現任公爵身材纖弱瘦削,是一個納粹同情者,對於與德軍共處一地,他並沒有表現出不安。

4月20日,公爵夫人還特意捐贈了4瓶1900年的上好紅酒,以慶祝元首誕辰,城堡祖先祠的天花板是木製的,四壁懸掛著家族先人的肖像,現在,成了隆美爾手下的桌球室。

在這位陸軍元帥的寢室內,有4扇裝有頂篷的高15英尺的窗戶,窗外的陽台上,栽滿了芬芳馥郁的玫瑰,可以從這裡俯瞰塞納河的美景。

隆美爾登上寬大的台階,匆匆穿過撞球室,來到位於客廳的辦公室,耳邊不時傳來打字機清脆的「咔嗒」聲,留聲機正在播放華格納歌劇,由銷釘固定的鑲木地板在他腳下嘎吱作響。

房間裡,原先掛著四幅巨型掛毯,上面畫著猶太皇后以斯帖的故事,如今,被暫時挪進了儲藏室。
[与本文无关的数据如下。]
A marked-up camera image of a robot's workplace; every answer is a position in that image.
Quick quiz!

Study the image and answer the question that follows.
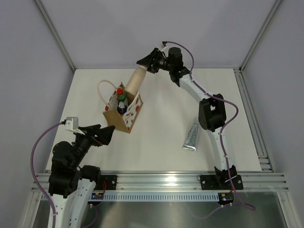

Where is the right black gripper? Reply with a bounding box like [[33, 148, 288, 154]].
[[136, 48, 173, 74]]

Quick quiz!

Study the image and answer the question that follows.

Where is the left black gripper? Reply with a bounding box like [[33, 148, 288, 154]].
[[70, 124, 114, 169]]

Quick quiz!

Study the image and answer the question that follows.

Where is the beige pump lotion bottle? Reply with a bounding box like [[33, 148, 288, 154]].
[[125, 66, 147, 95]]

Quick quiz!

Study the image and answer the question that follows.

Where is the orange blue spray bottle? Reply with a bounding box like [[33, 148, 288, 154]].
[[117, 102, 127, 115]]

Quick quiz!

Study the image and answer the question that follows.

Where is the green dish soap bottle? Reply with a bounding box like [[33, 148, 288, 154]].
[[116, 87, 128, 106]]

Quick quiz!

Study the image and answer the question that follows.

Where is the silver toothpaste tube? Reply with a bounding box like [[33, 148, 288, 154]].
[[182, 120, 200, 151]]

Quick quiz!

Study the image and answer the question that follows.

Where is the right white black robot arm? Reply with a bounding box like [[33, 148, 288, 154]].
[[136, 47, 239, 191]]

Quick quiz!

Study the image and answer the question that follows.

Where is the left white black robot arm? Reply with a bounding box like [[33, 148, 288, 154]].
[[48, 120, 117, 228]]

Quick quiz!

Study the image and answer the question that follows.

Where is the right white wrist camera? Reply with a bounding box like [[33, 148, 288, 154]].
[[161, 41, 169, 52]]

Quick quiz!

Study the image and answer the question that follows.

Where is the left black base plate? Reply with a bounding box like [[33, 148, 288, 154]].
[[94, 174, 117, 190]]

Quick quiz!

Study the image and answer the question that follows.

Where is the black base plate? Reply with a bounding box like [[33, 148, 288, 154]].
[[94, 174, 117, 190], [199, 165, 244, 190]]

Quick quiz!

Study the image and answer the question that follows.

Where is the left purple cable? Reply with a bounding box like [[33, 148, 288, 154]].
[[30, 121, 99, 228]]

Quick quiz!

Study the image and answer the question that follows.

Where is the white slotted cable duct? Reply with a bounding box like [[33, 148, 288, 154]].
[[40, 192, 220, 202]]

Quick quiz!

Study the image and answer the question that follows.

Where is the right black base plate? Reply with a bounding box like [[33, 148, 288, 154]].
[[199, 165, 244, 190]]

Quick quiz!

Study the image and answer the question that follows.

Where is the left aluminium frame post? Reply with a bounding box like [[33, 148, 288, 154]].
[[32, 0, 76, 73]]

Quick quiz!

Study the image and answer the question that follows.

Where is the aluminium frame post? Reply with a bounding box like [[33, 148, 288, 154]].
[[239, 0, 284, 73], [32, 0, 76, 73]]

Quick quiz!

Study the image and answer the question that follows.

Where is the right side aluminium rail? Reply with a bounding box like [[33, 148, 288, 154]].
[[233, 68, 275, 172]]

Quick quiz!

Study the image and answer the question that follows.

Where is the right aluminium frame post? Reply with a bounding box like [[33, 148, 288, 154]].
[[239, 0, 284, 73]]
在25英尺寬的天花板上,名家繪製的白雲栩栩如生,此外,還有一張桌子被鑲嵌在地板上。

1685年,廢除《南特敕令》的文件就是在這張桌子上簽署的,而它現在成了隆美爾的專用物品,他雙手緊扣,背在背後,站在那裡聽參謀講述6月6日發生的事情,儘管面色鐵青,但他異常鎮定。
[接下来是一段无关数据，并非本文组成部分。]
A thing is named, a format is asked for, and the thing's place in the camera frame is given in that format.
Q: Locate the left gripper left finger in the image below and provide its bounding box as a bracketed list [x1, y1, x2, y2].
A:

讓隆美爾面色鐵青的事情很多,由於盟軍實施了電子干擾,切斷了德軍的電話線,德軍很難得到任何準確消息,數以千計的艦艇竟然在他們毫無覺察的情況下渡過了英吉利海峽。

6月1日至5日,德國空軍沒有出動任何一架偵察機,6月5日,由於天氣惡劣,海軍巡邏隊的巡弋任務也被臨時取消。

當第101空降師從英格蘭出發時,德軍截獲並破譯了一封密電,該密電顯示,盟軍有可能在接下來的48小時內登陸法國。

但是,星期一(6月5日)晚間,德國位於西歐的司令部,在報告中宣布:「迄今為止,沒有跡象顯示盟軍即將入侵。」

星期二一早,除了隆美爾之外,德軍還有4名高級指揮官在西線,但其中兩人離開了崗位。

一些駐紮在諾曼第的校級軍官也驅車來到布列塔尼半島的雷恩,進行圖上演習。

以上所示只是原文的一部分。